## Task to complete
Set down the full listing exactly, character for character.

## Records shown
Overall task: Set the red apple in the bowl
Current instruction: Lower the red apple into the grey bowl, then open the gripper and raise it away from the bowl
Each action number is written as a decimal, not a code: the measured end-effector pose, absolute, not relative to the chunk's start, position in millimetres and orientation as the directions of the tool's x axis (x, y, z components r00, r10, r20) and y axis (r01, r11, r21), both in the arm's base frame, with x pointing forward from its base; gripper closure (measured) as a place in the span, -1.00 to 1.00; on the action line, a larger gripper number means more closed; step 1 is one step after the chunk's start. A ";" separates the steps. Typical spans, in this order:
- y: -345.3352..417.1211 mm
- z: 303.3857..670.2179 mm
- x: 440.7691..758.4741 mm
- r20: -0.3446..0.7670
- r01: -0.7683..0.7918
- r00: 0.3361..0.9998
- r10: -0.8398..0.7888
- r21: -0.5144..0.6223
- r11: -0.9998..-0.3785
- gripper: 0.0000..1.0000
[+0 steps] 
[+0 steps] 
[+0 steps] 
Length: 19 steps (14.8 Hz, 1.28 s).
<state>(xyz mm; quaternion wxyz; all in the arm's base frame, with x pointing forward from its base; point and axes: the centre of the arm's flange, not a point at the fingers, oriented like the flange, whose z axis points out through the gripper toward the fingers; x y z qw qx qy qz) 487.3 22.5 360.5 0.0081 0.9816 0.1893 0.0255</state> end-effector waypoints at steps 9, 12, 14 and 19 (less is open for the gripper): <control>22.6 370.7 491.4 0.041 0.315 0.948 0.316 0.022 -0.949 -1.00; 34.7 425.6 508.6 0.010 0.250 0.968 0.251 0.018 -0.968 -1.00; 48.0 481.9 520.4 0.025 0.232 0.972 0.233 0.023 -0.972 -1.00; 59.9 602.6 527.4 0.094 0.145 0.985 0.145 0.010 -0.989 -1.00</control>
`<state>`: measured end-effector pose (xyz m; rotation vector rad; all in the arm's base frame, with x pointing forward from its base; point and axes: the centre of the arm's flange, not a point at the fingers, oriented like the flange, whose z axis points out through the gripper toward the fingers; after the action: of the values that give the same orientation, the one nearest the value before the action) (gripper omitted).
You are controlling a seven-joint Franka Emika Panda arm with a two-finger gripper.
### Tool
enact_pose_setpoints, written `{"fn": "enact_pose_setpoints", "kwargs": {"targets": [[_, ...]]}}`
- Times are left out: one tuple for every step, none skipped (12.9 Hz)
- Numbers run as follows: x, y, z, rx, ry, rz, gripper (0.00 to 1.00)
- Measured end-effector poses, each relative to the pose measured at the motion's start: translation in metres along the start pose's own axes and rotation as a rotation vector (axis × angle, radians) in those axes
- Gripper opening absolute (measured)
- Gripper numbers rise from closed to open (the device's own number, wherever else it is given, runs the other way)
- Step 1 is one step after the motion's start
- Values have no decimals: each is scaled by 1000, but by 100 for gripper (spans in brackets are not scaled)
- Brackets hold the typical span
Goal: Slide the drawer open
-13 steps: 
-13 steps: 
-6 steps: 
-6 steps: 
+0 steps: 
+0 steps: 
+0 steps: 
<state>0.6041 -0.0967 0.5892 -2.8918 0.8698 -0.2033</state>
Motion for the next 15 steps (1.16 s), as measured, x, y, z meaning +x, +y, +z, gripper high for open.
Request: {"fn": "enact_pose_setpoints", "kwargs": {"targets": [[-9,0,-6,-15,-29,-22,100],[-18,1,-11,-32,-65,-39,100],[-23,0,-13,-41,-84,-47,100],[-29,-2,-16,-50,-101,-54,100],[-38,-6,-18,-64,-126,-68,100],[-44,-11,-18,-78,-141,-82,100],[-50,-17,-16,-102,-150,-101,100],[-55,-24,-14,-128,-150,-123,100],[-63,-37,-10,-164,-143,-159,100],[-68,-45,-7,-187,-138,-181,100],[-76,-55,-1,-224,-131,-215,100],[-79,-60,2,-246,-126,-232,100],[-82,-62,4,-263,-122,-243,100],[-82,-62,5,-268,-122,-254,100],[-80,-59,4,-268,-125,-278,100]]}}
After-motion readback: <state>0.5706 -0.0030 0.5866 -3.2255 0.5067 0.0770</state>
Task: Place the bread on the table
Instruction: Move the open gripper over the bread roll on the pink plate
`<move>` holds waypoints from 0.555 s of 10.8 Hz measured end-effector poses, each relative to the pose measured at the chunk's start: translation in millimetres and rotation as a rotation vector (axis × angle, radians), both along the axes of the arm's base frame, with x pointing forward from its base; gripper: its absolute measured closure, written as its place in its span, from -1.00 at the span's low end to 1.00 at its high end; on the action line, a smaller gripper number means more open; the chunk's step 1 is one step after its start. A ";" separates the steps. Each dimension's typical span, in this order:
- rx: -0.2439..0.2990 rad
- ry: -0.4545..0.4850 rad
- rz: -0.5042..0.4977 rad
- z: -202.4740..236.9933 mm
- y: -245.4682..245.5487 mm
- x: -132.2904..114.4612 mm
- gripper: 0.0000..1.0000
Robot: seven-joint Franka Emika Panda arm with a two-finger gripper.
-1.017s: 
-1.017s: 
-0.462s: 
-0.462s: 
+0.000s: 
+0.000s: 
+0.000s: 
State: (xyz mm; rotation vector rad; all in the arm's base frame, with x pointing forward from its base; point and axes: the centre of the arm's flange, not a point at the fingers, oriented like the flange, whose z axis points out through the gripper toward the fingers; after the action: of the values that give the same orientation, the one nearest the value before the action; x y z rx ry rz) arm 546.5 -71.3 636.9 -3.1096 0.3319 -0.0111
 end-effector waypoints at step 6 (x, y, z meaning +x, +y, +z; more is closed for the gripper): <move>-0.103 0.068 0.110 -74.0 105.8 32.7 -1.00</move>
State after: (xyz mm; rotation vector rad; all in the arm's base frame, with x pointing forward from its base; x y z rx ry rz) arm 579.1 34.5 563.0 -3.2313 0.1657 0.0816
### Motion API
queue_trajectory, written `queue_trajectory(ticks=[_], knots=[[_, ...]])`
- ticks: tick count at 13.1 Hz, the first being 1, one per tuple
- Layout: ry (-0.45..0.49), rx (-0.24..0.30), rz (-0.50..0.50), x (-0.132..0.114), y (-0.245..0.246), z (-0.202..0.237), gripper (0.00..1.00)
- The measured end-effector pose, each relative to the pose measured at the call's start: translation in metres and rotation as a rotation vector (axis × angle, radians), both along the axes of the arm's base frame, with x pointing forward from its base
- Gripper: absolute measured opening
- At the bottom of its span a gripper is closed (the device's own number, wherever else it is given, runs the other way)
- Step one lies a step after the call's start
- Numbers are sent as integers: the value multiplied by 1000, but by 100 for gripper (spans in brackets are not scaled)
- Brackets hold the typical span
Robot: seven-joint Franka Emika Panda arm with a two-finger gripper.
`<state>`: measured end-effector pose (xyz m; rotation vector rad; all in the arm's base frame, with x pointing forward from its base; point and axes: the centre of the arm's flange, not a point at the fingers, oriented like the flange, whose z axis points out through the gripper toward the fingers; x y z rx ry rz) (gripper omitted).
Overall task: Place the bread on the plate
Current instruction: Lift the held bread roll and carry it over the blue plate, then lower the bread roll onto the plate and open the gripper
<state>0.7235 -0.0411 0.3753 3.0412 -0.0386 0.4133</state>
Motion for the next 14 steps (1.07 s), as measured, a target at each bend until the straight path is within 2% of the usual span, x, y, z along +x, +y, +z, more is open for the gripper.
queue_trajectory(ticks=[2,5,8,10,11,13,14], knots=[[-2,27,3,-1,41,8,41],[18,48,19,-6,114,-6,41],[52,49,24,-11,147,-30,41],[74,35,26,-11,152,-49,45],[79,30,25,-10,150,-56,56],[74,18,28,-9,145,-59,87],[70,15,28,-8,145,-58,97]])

## Response to this task
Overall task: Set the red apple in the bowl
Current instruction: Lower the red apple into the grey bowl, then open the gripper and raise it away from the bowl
Each action number is written as a decimal, not a code: the measured end-effector pose, absolute, not relative to the chunk's start, position in millimetres and orientation as the directions of the tool's x axis (x, y, z components r00, r10, r20) and y axis (r01, r11, r21), both in the arm's base frame, with x pointing forward from its base; gripper closure (measured) as a place in the span, -1.00 to 1.00; on the action line, a larger gripper number means more closed; step 1 is one step after the chunk's start. A ";" separates the steps. Typical spans, in this order:
- y: -345.3352..417.1211 mm
- z: 303.3857..670.2179 mm
- x: 440.7691..758.4741 mm
- r20: -0.3446..0.7670
- r01: -0.7683..0.7918
- r00: 0.3361..0.9998
- r10: -0.8398..0.7888
- r21: -0.5144..0.6223
- r11: -0.9998..-0.3785
- gripper: 0.0000..1.0000
[+0 steps] 
[+0 steps] 
[+0 steps] 
Length: 19 steps (14.8 Hz, 1.28 s).
<state>(xyz mm; quaternion wxyz; all in the arm's base frame, with x pointing forward from its base; point and axes: the centre of the arm's flange, not a point at the fingers, oriented like the flange, whose z axis points out through the gripper toward the fingers; x y z qw qx qy qz) 487.3 22.5 360.5 0.0081 0.9816 0.1893 0.0255</state> end-effector waypoints at steps 9, 12, 14 and 19 (less is open for the gripper): <control>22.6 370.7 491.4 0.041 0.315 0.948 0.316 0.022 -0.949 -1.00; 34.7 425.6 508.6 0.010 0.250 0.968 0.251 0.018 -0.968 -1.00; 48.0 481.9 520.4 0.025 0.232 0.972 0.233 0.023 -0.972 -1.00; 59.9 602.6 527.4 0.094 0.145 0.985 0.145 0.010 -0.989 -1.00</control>
`<state>`: measured end-effector pose (xyz m; rotation vector rad; all in the arm's base frame, with x pointing forward from its base; point and axes: the centre of the arm's flange, not a point at the fingers, oriented like the flange, whose z axis points out through the gripper toward the fingers; after the action: of the values that give the same orientation, the one nearest the value before the action) (gripper omitted).
You are controlling a seven-joint Franka Emika Panda arm with a two-finger gripper.
### Tool
enact_pose_setpoints, written `{"fn": "enact_pose_setpoints", "kwargs": {"targets": [[_, ...]]}}`
- Times are left out: one tuple for every step, none skipped (12.9 Hz)
- Numbers run as follows: x, y, z, rx, ry, rz, gripper (0.00 to 1.00)
- Measured end-effector poses, each relative to the pose measured at the motion's start: translation in metres along the start pose's own axes and rotation as a rotation vector (axis × angle, radians) in those axes
- Gripper opening absolute (measured)
- Gripper numbers rise from closed to open (the device's own number, wherever else it is given, runs the other way)
- Step 1 is one step after the motion's start
- Values have no decimals: each is scaled by 1000, but by 100 for gripper (spans in brackets are not scaled)
- Brackets hold the typical span
Goal: Slide the drawer open
-13 steps: 
-13 steps: 
-6 steps: 
-6 steps: 
+0 steps: 
+0 steps: 
+0 steps: 
<state>0.6041 -0.0967 0.5892 -2.8918 0.8698 -0.2033</state>
Motion for the next 15 steps (1.16 s), as measured, x, y, z meaning +x, +y, +z, gripper high for open.
Request: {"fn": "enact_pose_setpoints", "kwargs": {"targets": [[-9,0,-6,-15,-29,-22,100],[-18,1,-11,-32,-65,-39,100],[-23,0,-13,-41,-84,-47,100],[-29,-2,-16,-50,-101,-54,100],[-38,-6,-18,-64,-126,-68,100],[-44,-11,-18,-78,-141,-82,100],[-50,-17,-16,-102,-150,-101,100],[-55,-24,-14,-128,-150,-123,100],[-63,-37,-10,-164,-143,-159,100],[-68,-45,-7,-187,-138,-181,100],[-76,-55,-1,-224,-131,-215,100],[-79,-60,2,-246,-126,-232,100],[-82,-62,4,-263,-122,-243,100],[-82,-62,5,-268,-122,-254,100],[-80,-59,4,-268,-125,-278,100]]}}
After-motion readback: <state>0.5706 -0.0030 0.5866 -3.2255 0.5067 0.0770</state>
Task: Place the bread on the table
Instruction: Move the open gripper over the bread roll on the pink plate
`<move>` holds waypoints from 0.555 s of 10.8 Hz measured end-effector poses, each relative to the pose measured at the chunk's start: translation in millimetres and rotation as a rotation vector (axis × angle, radians), both along the axes of the arm's base frame, with x pointing forward from its base; gripper: its absolute measured closure, written as its place in its span, from -1.00 at the span's low end to 1.00 at its high end; on the action line, a smaller gripper number means more open; the chunk's step 1 is one step after its start. A ";" separates the steps. Each dimension's typical span, in this order:
- rx: -0.2439..0.2990 rad
- ry: -0.4545..0.4850 rad
- rz: -0.5042..0.4977 rad
- z: -202.4740..236.9933 mm
- y: -245.4682..245.5487 mm
- x: -132.2904..114.4612 mm
- gripper: 0.0000..1.0000
Robot: seven-joint Franka Emika Panda arm with a two-finger gripper.
-1.017s: 
-1.017s: 
-0.462s: 
-0.462s: 
+0.000s: 
+0.000s: 
+0.000s: 
State: (xyz mm; rotation vector rad; all in the arm's base frame, with x pointing forward from its base; point and axes: the centre of the arm's flange, not a point at the fingers, oriented like the flange, whose z axis points out through the gripper toward the fingers; after the action: of the values that give the same orientation, the one nearest the value before the action; x y z rx ry rz) arm 546.5 -71.3 636.9 -3.1096 0.3319 -0.0111
 end-effector waypoints at step 6 (x, y, z meaning +x, +y, +z; more is closed for the gripper): <move>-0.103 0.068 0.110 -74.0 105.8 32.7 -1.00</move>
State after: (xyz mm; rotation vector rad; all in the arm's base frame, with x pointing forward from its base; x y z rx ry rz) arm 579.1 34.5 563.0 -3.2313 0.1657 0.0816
### Motion API
queue_trajectory, written `queue_trajectory(ticks=[_], knots=[[_, ...]])`
- ticks: tick count at 13.1 Hz, the first being 1, one per tuple
- Layout: ry (-0.45..0.49), rx (-0.24..0.30), rz (-0.50..0.50), x (-0.132..0.114), y (-0.245..0.246), z (-0.202..0.237), gripper (0.00..1.00)
- The measured end-effector pose, each relative to the pose measured at the call's start: translation in metres and rotation as a rotation vector (axis × angle, radians), both along the axes of the arm's base frame, with x pointing forward from its base
- Gripper: absolute measured opening
- At the bottom of its span a gripper is closed (the device's own number, wherever else it is given, runs the other way)
- Step one lies a step after the call's start
- Numbers are sent as integers: the value multiplied by 1000, but by 100 for gripper (spans in brackets are not scaled)
- Brackets hold the typical span
Robot: seven-joint Franka Emika Panda arm with a two-finger gripper.
`<state>`: measured end-effector pose (xyz m; rotation vector rad; all in the arm's base frame, with x pointing forward from its base; point and axes: the centre of the arm's flange, not a point at the fingers, oriented like the flange, whose z axis points out through the gripper toward the fingers; x y z rx ry rz) (gripper omitted).
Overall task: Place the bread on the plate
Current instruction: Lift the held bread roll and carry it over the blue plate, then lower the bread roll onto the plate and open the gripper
<state>0.7235 -0.0411 0.3753 3.0412 -0.0386 0.4133</state>
Motion for the next 14 steps (1.07 s), as measured, a target at each bend until the straight path is within 2% of the usual span, x, y, z along +x, +y, +z, more is open for the gripper.
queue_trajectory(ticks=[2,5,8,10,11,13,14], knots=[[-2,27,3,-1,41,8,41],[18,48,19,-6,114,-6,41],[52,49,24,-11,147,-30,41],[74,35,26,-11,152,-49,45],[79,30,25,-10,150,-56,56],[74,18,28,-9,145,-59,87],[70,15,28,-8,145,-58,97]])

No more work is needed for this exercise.